Active Learning of Neural Collision Handler for Complex 3D Mesh Deformations

TL;DR

This paper introduces a deep learning-based collision detection and handling system for complex 3D mesh deformations, capable of generalizing to unseen high-dimensional meshes with improved accuracy and lower false negatives.

Contribution

It proposes a bilevel autoencoder with attention for collision detection, combined with progressive data refinement for robust handling of complex meshes.

Findings

Achieves 93.8-98.1% accuracy compared to analytic groundtruth.

Reduces false negative rate by 5.16%-25.50% over prior methods.

Increases collision handling success rate by 9.65%-58.91%.

Abstract

We present a robust learning algorithm to detect and handle collisions in 3D deforming meshes.
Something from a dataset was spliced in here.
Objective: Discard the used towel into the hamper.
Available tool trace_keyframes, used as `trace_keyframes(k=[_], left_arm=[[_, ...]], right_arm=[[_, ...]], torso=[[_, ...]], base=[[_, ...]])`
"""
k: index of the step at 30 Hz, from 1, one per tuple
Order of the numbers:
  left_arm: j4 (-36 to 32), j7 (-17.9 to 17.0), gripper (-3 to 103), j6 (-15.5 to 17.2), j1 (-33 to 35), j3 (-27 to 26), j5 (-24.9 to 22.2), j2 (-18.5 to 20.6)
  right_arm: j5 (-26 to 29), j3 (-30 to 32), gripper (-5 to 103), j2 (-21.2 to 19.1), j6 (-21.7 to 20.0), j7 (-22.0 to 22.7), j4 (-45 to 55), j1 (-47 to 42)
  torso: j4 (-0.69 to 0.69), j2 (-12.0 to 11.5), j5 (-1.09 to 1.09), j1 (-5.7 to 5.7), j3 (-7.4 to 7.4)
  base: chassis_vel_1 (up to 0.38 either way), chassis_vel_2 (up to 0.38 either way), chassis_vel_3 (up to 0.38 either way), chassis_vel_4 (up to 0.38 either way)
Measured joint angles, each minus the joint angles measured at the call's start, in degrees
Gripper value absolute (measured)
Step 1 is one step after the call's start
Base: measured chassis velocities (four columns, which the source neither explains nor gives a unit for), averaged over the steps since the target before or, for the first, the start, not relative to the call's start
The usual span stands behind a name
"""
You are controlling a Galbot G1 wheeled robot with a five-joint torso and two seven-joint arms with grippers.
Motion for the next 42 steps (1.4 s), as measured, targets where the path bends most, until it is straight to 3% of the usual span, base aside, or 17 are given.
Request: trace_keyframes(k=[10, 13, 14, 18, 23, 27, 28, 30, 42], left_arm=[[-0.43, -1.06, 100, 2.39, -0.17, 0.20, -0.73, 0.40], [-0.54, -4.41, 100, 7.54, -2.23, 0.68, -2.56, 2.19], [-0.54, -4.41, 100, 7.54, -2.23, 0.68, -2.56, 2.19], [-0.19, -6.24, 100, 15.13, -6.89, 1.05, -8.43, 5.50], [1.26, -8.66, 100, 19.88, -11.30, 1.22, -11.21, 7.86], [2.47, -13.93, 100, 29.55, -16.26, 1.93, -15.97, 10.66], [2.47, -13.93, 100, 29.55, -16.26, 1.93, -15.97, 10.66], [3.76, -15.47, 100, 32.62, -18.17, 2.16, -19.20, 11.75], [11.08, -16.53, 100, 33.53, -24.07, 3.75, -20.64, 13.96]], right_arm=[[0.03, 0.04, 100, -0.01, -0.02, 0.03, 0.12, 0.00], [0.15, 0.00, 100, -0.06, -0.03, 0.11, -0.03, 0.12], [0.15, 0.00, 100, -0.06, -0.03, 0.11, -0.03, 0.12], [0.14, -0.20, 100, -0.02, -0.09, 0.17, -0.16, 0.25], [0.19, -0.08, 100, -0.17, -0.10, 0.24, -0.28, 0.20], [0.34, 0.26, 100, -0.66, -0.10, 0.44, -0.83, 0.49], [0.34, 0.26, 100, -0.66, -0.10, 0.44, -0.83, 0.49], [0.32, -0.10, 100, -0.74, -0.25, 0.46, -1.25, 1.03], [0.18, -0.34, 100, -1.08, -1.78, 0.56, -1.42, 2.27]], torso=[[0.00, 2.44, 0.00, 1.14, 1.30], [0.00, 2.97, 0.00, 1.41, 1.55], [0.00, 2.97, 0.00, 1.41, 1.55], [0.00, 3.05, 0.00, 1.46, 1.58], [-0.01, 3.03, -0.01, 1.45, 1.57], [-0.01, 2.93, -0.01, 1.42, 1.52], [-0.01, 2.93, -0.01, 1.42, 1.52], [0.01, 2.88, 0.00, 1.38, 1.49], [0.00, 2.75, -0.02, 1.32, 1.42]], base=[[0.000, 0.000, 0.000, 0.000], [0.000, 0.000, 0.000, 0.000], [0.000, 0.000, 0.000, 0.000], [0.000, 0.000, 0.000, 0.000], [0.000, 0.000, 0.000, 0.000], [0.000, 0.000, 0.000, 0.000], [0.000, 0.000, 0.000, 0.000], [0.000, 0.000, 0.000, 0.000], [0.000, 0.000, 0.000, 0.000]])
Our collision detector is represented as a bilevel deep autoencoder with an attention mechanism that identifies colliding mesh sub-parts. We use a numerical optimization algorithm to resolve penetrations guided by the network. Our learned collision handler can resolve collisions for unseen, high-dimensional meshes with thousands of vertices. To obtain stable network performance in such large and unseen spaces, we progressively insert new collision data based on the errors in network inferences. We automatically label these data using an analytical collision detector and progressively fine-tune our detection networks. We evaluate our method for collision handling of complex, 3D meshes coming from several datasets with different shapes and topologies, including datasets corresponding to dressed and undressed human poses, cloth simulations, and human hand poses acquired using multiview capture systems. Our approach outperforms supervised learning methods and achieves $93.8-98.1\%$ accuracy compared to the groundtruth by analytic methods. Compared to prior learning methods, our approach results in a $5.16\%-25.50\%$ lower false negative rate in terms of collision checking and a $9.65\%-58.91\%$ higher success rate in collision handling.